> What the exercise asks: When you copy the material below, keep every line exact and leave each picture out.

> Exercise data:
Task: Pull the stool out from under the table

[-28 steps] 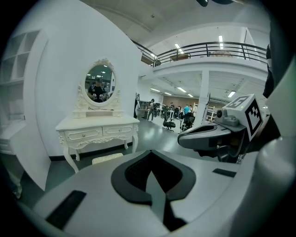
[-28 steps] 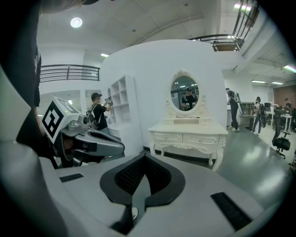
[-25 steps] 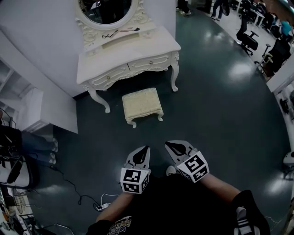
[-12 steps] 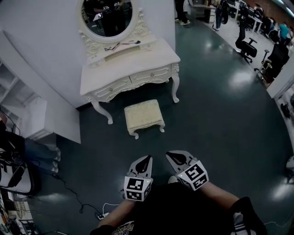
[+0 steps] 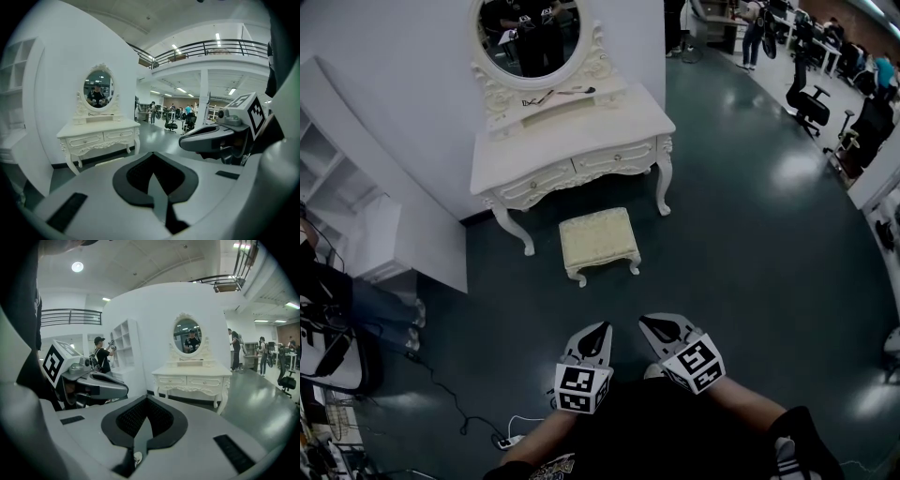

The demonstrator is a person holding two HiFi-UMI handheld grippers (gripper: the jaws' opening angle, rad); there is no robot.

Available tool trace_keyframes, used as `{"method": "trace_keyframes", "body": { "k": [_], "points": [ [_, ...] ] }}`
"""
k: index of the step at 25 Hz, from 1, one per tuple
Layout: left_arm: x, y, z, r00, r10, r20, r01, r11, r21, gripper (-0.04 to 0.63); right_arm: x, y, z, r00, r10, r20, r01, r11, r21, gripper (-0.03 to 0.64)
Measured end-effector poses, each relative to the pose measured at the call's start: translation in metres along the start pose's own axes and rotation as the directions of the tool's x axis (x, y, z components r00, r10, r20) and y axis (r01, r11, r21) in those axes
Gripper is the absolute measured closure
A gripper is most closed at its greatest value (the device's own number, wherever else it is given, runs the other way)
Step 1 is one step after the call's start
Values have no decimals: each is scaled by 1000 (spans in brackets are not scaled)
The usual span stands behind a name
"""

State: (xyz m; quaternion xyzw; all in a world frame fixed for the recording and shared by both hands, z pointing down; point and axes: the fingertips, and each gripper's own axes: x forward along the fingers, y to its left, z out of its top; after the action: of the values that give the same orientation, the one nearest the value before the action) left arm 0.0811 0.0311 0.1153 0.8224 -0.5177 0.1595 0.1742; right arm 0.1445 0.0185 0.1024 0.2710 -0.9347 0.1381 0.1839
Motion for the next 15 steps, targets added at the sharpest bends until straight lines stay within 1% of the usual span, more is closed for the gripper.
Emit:
{"method": "trace_keyframes", "body": {
  "k": [15],
  "points": [
    [-3,-2,0,1000,-3,3,3,1000,11,588,-2,4,-2,1000,-6,3,6,1000,0,589]
  ]
}}
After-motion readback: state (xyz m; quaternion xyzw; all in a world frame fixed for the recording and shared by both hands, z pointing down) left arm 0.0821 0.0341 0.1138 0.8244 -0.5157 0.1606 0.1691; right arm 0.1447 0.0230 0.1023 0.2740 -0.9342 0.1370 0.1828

> Exercise output:
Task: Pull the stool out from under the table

[-28 steps] 
[-28 steps] 
[-25 steps] 
[-12 steps] 
[+0 steps] 

The demonstrator is a person holding two HiFi-UMI handheld grippers (gripper: the jaws' opening angle, rad); there is no robot.

Available tool trace_keyframes, used as `{"method": "trace_keyframes", "body": { "k": [_], "points": [ [_, ...] ] }}`
"""
k: index of the step at 25 Hz, from 1, one per tuple
Layout: left_arm: x, y, z, r00, r10, r20, r01, r11, r21, gripper (-0.04 to 0.63); right_arm: x, y, z, r00, r10, r20, r01, r11, r21, gripper (-0.03 to 0.64)
Measured end-effector poses, each relative to the pose measured at the call's start: translation in metres along the start pose's own axes and rotation as the directions of the tool's x axis (x, y, z components r00, r10, r20) and y axis (r01, r11, r21) in those axes
Gripper is the absolute measured closure
A gripper is most closed at its greatest value (the device's own number, wherever else it is given, runs the other way)
Step 1 is one step after the call's start
Values have no decimals: each is scaled by 1000 (spans in brackets are not scaled)
The usual span stands behind a name
"""

State: (xyz m; quaternion xyzw; all in a world frame fixed for the recording and shared by both hands, z pointing down; point and axes: the fingertips, and each gripper's own axes: x forward along the fingers, y to its left, z out of its top; after the action: of the values that give the same orientation, the one nearest the value before the action) left arm 0.0811 0.0311 0.1153 0.8224 -0.5177 0.1595 0.1742; right arm 0.1445 0.0185 0.1024 0.2710 -0.9347 0.1381 0.1839
Motion for the next 15 steps, targets added at the sharpest bends until straight lines stay within 1% of the usual span, more is closed for the gripper.
Emit:
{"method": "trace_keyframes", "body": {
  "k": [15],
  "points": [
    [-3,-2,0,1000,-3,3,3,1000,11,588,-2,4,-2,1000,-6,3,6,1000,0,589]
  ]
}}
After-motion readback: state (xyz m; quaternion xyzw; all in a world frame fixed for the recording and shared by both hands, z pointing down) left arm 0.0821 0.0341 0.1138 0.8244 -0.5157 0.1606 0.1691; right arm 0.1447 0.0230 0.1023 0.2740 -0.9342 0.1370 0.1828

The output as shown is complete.